Warum Konzeptberatung Unternehmerfamilie?

Familienunternehmen machen immer wieder Schlagzeilen, da ein Konflikt in der Familie das Unternehmen beeinträchtigt bzw. es sogar nachhaltig schädigt, bis hin bis zum Verlust der Wirtschaftlichkeit oder zum Verkauf.

Die Konfliktanfälligkeit von Familienunternehmen beruht zu einem großen Teil darauf, dass mit Familie und Unternehmen zwei sehr unterschiedliche Systeme aneinandergekoppelt sind, deren unterschiedliche Logiken in ein Gleichgewicht gebracht werden müssen, um Konfliktpotential zu verringern und das Familienunternehmen auch für schwierige Zeiten zu rüsten.

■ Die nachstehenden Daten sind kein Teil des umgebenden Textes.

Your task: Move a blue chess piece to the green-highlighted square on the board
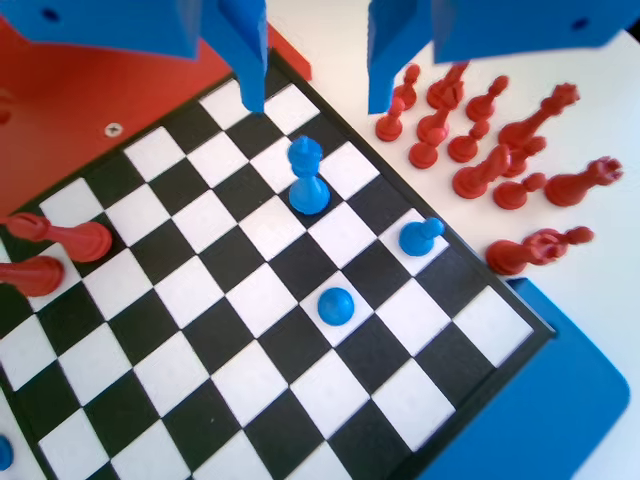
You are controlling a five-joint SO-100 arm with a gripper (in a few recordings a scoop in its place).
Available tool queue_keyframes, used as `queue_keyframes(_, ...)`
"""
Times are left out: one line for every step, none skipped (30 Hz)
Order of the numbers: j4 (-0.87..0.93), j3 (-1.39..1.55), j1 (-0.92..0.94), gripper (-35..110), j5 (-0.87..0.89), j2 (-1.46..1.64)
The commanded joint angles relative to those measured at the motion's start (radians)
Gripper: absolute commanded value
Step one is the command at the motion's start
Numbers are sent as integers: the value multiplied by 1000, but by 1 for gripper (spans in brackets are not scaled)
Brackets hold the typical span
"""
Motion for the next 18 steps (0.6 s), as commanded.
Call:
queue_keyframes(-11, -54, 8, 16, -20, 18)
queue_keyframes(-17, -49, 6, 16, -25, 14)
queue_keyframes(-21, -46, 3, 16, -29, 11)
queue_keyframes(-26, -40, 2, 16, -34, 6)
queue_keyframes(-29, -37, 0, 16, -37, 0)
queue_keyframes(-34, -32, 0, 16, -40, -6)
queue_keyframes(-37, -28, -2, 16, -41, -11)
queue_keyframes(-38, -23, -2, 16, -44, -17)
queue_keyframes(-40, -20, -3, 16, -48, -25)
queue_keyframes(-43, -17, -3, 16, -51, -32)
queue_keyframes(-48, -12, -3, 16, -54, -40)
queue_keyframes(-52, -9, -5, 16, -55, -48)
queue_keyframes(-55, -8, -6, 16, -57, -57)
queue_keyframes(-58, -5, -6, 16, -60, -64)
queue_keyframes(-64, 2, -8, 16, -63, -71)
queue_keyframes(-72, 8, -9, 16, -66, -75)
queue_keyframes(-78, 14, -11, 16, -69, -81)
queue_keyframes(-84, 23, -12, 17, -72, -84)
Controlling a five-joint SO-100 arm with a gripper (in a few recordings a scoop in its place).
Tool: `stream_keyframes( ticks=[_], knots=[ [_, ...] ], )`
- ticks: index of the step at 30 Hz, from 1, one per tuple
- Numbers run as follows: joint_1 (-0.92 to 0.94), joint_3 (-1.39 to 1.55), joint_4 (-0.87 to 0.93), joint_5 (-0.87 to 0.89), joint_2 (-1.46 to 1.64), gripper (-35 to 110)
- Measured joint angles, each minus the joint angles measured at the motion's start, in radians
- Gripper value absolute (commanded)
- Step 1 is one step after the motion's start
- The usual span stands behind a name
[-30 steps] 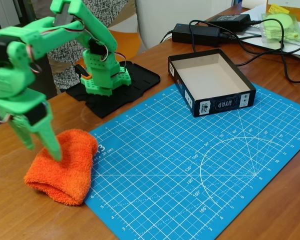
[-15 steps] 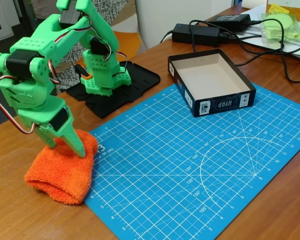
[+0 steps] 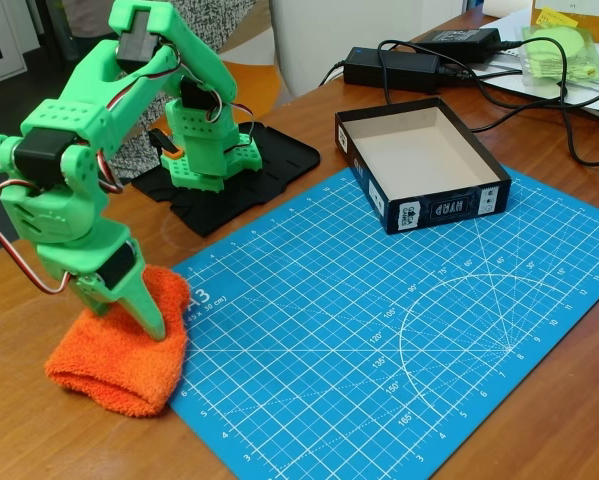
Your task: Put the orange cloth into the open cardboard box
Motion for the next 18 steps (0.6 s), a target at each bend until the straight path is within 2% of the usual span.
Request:
stream_keyframes(
  ticks=[4, 7, 11, 12, 18],
  knots=[
    [-0.018, -0.083, -0.008, 0.078, -0.069, 33],
    [-0.021, -0.224, 0.077, 0.083, -0.155, 29],
    [-0.021, -0.302, 0.106, 0.081, -0.201, 2],
    [-0.021, -0.314, 0.107, 0.087, -0.206, 0],
    [-0.026, -0.316, 0.101, 0.110, -0.202, 0]
  ],
)
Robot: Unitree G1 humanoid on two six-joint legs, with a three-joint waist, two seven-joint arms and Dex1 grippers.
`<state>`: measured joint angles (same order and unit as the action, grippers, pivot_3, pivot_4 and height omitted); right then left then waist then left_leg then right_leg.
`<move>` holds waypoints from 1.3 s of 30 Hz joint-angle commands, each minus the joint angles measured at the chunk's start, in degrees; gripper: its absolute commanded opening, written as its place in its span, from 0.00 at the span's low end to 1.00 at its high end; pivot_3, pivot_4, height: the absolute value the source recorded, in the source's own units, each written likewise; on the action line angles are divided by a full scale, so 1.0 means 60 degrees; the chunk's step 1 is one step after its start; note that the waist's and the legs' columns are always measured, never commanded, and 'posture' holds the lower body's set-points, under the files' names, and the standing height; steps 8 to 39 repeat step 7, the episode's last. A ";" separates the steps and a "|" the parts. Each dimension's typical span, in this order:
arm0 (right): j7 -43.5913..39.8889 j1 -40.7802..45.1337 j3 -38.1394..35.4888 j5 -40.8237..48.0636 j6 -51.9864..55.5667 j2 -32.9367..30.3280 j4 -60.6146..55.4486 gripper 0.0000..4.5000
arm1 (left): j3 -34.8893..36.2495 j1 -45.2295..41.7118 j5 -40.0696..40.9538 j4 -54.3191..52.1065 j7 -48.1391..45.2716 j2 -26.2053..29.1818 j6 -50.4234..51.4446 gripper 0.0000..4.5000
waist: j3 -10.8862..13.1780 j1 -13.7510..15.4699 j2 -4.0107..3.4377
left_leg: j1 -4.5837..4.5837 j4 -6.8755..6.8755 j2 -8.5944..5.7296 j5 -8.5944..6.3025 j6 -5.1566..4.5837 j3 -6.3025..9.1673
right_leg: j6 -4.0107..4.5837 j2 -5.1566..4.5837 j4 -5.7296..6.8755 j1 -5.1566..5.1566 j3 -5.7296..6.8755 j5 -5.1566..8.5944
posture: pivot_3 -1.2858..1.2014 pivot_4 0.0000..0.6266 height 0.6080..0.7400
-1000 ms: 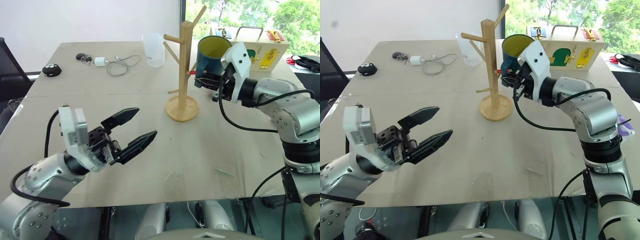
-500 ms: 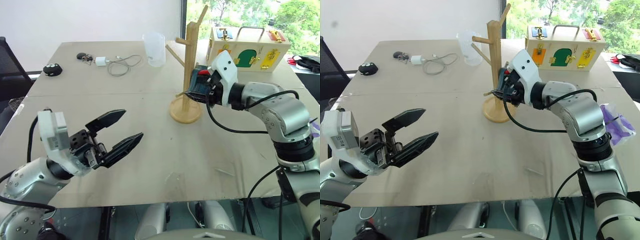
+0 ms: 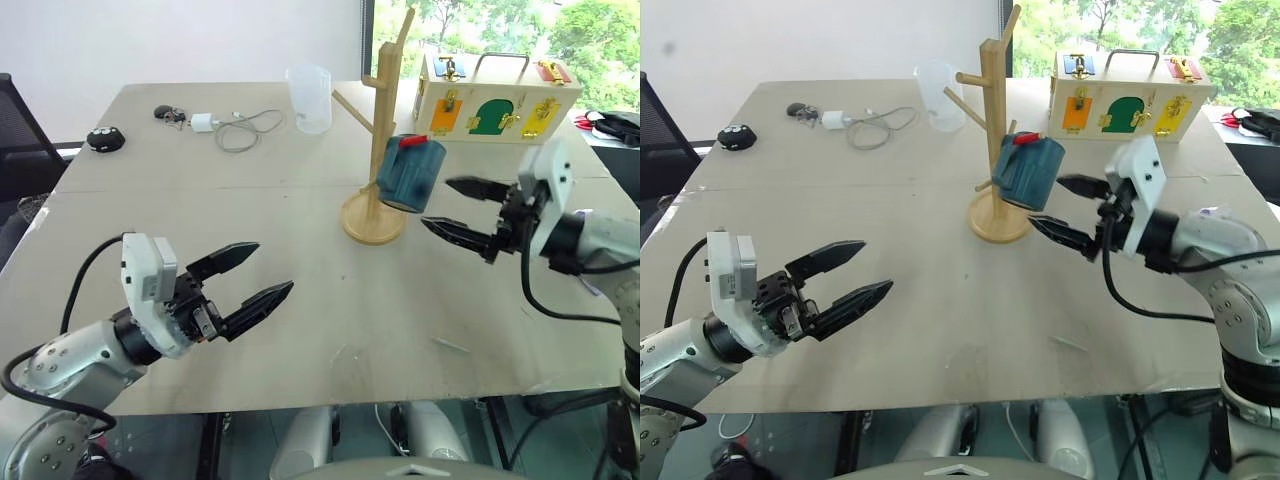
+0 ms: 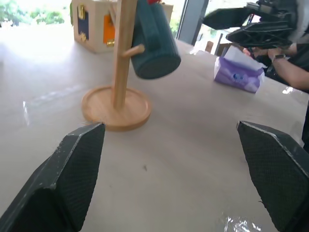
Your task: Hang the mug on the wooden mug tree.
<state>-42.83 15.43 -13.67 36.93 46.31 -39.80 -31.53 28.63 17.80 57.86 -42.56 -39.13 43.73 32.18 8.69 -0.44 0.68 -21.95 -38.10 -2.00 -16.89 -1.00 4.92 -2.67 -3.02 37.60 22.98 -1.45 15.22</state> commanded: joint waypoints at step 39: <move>-0.0854 -0.4439 -0.1676 -0.1605 -0.3123 -0.0313 0.0174 0.88 | 0.0038 0.1020 -0.1060 0.0578 -0.0902 0.0107 -0.0242 1.00 | 0.0003 -0.0057 -0.0006 | 0.0063 -0.0001 0.0011 -0.0018 -0.0031 -0.0034 | -0.0001 0.0011 0.0004 -0.0056 -0.0025 0.0001 | 0.52 0.24 1.00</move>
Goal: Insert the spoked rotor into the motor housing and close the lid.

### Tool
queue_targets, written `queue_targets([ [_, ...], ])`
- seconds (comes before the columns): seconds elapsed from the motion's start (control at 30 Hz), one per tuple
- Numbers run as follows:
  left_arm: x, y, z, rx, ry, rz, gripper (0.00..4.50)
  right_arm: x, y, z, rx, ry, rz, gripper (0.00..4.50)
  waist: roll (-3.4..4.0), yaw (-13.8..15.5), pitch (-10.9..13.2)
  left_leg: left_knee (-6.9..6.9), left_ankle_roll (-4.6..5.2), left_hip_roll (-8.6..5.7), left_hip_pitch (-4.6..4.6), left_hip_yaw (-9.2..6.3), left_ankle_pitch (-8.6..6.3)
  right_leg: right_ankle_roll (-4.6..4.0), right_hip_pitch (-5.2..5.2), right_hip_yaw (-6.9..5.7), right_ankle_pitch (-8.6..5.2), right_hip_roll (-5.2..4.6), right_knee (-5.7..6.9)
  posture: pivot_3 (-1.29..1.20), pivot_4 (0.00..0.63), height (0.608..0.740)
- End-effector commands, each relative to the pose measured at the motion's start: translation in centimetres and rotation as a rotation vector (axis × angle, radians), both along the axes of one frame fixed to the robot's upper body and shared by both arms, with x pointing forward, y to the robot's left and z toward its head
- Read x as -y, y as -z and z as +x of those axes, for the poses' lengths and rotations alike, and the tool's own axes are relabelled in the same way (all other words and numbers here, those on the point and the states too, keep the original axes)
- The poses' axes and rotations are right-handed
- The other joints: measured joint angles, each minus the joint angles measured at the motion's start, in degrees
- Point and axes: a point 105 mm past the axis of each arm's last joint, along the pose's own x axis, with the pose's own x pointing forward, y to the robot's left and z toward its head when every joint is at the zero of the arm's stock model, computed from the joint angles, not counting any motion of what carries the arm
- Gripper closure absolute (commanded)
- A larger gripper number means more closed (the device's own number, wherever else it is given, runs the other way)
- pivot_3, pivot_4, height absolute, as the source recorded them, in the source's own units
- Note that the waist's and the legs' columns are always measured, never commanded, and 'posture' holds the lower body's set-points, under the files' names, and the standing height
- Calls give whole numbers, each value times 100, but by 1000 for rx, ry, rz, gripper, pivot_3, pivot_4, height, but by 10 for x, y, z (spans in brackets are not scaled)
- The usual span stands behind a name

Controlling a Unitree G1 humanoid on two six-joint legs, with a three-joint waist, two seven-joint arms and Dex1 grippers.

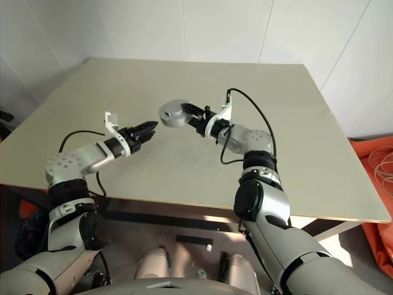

Die unterschiedlichen Logiken lassen sich an zwei Beispielen illustrieren:

Kommunikationskriterien

Innerhalb der Familie hat die Bindungskommunikation Vorrang. Die Kommunikation ist auf die Beziehung der Familienmitglieder ausgerichtet, um so eine Gemeinschaft herzustellen. Es geht um das Verhältnis zueinander in der jeweiligen Familienrolle.
In Unternehmen ist die Entscheidungskommunikation vorherrschend. Die Kommunikation zielt darauf ab, eine Lösung in Sachfragen herbeizuführen.

Gerechtigkeitskriterien

In der Familie und im Unternehmen werden unterschiedliche Gerechtigkeitskriterien angewandt. Die Familie wird von dem Gleichheitsgedanken bestimmt, nach dem jedes Familienmitglied aufgrund der Familienmitgliedschaft das Gleiche erhalten soll.
Demgegenüber ist die Unternehmenswirklichkeit von Ungleichheit geprägt. Position und Gehalt sind je nach Leistung, Fähigkeit und Einsatz sehr unterschiedlich

Die Verwandtschaft der Inhaber garantiert nicht den Bestand des Familienunternehmens. Es bedarf vielmehr einer strategischen Planung für das Unternehmen einerseits und für die Familie andererseits. Um das Zusammenspiel dieser unterschiedlichen Systeme – Familie und Unternehmen – nachhaltig und damit auch generationsübergreifend zu sichern, bedarf es eines maßgeschneiderten individuellen Konzeptes.